Coffee-Tech Index
La tua Nivona Automatica bean-to-cup: il caffè ha residui di calcare bianchi in tazza? Nella maggior parte dei casi è un problema risolvibile da soli. Ecco le cause in ordine di probabilità, come riconoscerle e il ricambio che serve.
Se la tua Nivona presenta questo sintomo — il caffè ha residui di calcare bianchi in tazza — affronta le cause nell'ordine qui sotto: la prima risolve la maggior parte dei casi. Per ogni causa trovi il controllo da fare e, dove serve, il ricambio collegato.
Depositi di calcare all'interno della caldaia e dei condotti si staccano in scaglie bianche e finiscono in tazza, soprattutto con acqua molto dura e decalcificazioni saltate.
Senza un filtro anticalcare efficiente l'acqua dura deposita rapidamente calcare che poi si ritrova come puntini bianchi nella bevanda.
Se dopo il ciclo anticalcare non si eseguono abbastanza risciacqui, residui di prodotto e calcare sciolto restano nel circuito e appaiono nelle prime tazze.
Un'impostazione della durezza più bassa del reale porta a decalcificare troppo di rado, così il calcare si accumula fino a comparire in tazza.
Se i residui bianchi persistono anche dopo decalcificazione, filtro nuovo e risciacqui abbondanti, rivolgersi all'assistenza per un controllo interno della caldaia, che potrebbe essere fortemente incrostata.
Piccole tracce di calcare non sono tossiche, ma indicano incrostazioni nel circuito e peggiorano il gusto, quindi vanno eliminate con una decalcificazione.

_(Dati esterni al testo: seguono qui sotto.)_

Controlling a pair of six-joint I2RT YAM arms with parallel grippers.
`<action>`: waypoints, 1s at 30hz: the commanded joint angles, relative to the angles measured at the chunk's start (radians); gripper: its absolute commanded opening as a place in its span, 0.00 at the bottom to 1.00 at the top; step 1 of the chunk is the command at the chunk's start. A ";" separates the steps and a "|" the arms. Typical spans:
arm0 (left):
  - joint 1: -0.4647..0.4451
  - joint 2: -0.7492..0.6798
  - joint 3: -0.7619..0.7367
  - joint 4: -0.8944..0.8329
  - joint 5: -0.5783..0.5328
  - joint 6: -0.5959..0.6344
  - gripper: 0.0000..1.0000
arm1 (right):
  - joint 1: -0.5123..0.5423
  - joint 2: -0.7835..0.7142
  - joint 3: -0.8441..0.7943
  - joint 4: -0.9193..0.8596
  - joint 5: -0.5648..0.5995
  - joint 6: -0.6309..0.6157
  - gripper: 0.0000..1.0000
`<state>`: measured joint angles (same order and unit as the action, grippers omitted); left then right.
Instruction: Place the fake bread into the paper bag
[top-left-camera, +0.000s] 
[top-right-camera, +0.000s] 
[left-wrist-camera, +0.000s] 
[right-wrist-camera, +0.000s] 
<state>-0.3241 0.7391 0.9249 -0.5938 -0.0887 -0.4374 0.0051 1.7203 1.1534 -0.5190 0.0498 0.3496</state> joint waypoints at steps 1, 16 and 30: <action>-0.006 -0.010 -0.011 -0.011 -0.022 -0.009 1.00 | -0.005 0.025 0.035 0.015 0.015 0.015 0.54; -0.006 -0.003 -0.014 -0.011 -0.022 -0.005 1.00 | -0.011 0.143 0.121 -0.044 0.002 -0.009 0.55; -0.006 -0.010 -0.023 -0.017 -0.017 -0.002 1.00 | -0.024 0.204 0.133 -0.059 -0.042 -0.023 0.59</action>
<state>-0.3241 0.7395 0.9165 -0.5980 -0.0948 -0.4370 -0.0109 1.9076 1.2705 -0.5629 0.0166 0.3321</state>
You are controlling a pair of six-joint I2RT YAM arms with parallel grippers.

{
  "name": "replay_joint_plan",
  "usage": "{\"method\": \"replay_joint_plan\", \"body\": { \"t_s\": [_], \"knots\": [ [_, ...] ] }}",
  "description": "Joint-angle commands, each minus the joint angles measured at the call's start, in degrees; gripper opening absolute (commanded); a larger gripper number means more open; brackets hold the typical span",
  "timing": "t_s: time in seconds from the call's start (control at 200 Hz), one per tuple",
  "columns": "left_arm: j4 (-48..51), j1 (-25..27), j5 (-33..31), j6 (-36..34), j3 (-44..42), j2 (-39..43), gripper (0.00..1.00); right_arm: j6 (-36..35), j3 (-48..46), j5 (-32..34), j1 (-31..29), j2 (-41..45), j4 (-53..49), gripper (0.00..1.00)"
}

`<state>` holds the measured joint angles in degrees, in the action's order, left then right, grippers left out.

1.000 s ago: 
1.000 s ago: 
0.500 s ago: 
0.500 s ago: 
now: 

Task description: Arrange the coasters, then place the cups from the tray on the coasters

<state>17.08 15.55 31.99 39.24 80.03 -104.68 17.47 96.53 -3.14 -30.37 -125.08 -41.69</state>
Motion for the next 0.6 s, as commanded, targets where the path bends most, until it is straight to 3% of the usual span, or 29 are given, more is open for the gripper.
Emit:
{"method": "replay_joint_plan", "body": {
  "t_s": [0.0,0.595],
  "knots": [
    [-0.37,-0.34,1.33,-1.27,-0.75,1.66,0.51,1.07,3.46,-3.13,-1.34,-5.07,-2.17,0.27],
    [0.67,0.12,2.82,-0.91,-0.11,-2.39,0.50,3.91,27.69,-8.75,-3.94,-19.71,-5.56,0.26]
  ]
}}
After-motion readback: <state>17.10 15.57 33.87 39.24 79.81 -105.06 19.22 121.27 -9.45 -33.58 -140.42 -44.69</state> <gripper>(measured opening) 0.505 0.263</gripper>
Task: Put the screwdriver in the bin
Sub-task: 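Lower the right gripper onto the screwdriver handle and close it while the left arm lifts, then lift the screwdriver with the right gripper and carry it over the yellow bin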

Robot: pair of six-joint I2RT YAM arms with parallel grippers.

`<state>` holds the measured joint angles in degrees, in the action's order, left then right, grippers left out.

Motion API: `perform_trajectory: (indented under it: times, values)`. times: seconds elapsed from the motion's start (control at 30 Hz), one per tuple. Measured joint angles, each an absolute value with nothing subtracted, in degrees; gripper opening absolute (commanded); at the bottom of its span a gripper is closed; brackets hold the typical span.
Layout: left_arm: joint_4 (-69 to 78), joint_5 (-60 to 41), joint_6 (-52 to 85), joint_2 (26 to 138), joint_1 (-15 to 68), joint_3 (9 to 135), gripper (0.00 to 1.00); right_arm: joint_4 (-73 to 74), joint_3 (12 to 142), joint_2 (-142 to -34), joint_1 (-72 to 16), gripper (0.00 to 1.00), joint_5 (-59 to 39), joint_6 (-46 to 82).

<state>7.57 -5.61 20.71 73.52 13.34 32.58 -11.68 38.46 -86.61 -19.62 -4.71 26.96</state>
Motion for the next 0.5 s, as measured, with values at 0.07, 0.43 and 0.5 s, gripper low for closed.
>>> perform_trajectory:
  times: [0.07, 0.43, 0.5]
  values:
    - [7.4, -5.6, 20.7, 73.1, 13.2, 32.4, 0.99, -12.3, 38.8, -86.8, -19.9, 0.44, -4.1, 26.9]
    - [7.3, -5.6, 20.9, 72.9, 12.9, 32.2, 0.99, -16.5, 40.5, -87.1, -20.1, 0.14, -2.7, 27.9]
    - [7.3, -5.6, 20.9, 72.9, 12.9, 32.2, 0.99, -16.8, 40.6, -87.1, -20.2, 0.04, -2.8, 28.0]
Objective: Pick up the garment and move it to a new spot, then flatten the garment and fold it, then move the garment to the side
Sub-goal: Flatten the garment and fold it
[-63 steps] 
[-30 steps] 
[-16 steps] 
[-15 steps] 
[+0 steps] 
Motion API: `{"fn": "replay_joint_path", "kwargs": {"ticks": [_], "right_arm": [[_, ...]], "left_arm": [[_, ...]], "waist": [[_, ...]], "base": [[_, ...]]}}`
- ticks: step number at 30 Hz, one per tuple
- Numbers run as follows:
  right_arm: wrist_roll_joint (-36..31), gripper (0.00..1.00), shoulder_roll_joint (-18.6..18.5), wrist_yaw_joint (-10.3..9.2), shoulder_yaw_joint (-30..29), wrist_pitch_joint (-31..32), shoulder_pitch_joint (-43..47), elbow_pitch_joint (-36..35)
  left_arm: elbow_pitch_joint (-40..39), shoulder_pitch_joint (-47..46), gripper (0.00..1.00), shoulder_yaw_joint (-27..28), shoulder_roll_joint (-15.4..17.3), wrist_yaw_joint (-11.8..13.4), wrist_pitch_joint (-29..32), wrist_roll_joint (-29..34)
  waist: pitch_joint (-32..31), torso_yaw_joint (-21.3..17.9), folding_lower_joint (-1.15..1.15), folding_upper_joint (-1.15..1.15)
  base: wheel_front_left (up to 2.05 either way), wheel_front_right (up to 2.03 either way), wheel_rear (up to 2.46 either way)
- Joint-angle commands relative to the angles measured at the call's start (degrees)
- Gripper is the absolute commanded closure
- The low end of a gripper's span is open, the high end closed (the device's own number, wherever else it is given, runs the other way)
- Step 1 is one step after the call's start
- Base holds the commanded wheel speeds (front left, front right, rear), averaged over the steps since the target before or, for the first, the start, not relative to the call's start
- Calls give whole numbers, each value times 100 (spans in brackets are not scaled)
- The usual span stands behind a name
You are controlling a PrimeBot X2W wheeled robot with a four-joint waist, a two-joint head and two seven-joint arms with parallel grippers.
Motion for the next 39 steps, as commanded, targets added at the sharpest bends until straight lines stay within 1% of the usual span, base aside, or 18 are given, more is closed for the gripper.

Un'acqua a basso residuo fisso riduce molto la formazione di calcare; evitare però acqua distillata, che alcune macchine non gradiscono per la misura della conducibilità.
Dipende dalla durezza dell'acqua e dall'uso: seguire l'avviso della macchina e, con acqua dura, non rimandare mai il ciclo richiesto.
Guida a scopo informativo. Verifica sempre il modello e il codice del pezzo originale prima dell'acquisto.